In the listing that follows, the range to quote begins at the line that has "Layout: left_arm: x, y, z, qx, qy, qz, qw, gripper" and ends after the line that has "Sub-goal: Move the"; quote it verbatim and add nothing.

Information supplied

□ □ □

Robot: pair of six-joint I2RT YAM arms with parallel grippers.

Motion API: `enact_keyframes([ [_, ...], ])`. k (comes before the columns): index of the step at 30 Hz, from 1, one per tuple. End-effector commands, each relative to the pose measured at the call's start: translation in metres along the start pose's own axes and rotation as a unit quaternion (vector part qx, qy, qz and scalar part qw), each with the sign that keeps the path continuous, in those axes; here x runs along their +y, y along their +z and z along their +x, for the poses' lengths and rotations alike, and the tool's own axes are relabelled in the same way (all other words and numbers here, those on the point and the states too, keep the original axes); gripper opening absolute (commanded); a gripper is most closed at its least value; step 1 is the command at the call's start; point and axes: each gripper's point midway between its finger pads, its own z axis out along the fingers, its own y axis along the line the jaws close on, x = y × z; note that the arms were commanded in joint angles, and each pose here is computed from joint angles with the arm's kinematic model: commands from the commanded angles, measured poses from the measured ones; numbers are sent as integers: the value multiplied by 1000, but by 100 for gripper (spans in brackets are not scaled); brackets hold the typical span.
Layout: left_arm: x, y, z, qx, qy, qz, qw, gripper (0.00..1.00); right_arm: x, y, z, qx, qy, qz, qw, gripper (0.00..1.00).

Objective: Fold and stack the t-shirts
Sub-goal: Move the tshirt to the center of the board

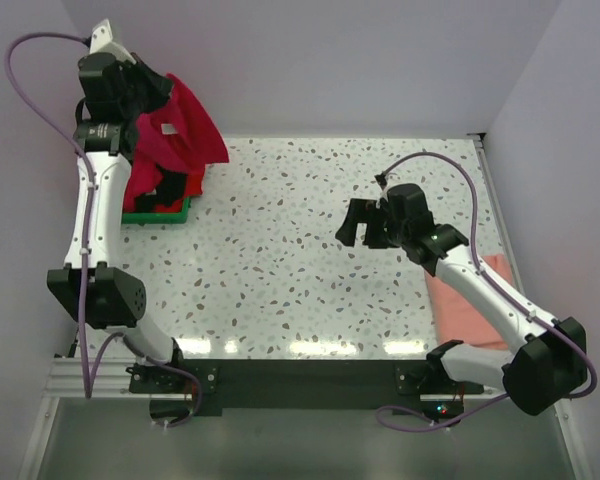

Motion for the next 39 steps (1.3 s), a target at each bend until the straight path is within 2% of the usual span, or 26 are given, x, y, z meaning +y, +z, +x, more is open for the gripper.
enact_keyframes([
  [1, -95, -61, -41, -30, 58, 148, 987, 0, 18, -8, -29, -35, -1, -24, 999, 99],
  [2, -108, -77, -52, -41, 64, 162, 984, 0, 20, -9, -33, -41, -1, -26, 999, 99],
  [3, -131, -87, -46, -37, 70, 189, 979, 0, 21, -11, -35, -45, -1, -27, 999, 99],
  [5, -149, -107, -44, -38, 77, 213, 973, 0, 21, -14, -39, -53, 0, -25, 998, 99],
  [10, -183, -127, 5, 9, 62, 270, 961, 0, 24, -19, -46, -71, 5, -28, 997, 99],
  [14, -198, -107, 81, 75, 49, 288, 954, 0, 22, -16, -46, -74, 14, -25, 997, 99],
  [16, -218, -104, 121, 112, 51, 297, 947, 0, 20, -13, -44, -73, 19, -23, 997, 99],
  [20, -238, -70, 205, 175, 29, 300, 937, 0, 13, -3, -32, -59, 30, -12, 998, 99],
  [24, -265, -44, 272, 234, 30, 302, 924, 0, 3, 5, -19, -46, 41, 2, 998, 99],
  [25, -277, -39, 269, 231, 29, 308, 923, 0, 3, 6, -16, -44, 43, 0, 998, 99],
  [26, -274, -23, 294, 250, 31, 297, 921, 0, -1, 8, -8, -36, 44, 2, 998, 99],
  [28, -281, -6, 308, 261, 20, 296, 919, 0, 2, 12, -1, -32, 46, -13, 998, 99],
  [32, -299, 6, 314, 264, 10, 312, 913, 0, 1, 30, 29, -5, 35, -11, 999, 99],
  [34, -304, 14, 318, 264, 7, 320, 910, 6, 12, 45, 45, 12, 18, -13, 1000, 98],
  [36, -305, 17, 322, 268, 12, 328, 906, 21, 22, 56, 49, 16, 4, -8, 1000, 98],
  [38, -303, 18, 328, 280, 16, 336, 899, 27, 32, 73, 58, 22, -18, 12, 1000, 98],
  [39, -298, 19, 325, 282, 19, 342, 896, 35, 38, 79, 58, 18, -21, 14, 1000, 97],
])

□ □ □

Result of this task
Layout: left_arm: x, y, z, qx, qy, qz, qw, gripper (0.00..1.00); right_arm: x, y, z, qx, qy, qz, qw, gripper (0.00..1.00).

Objective: Fold and stack the t-shirts
Sub-goal: Move the tshirt to the center of the board

There is no more to add to the answer.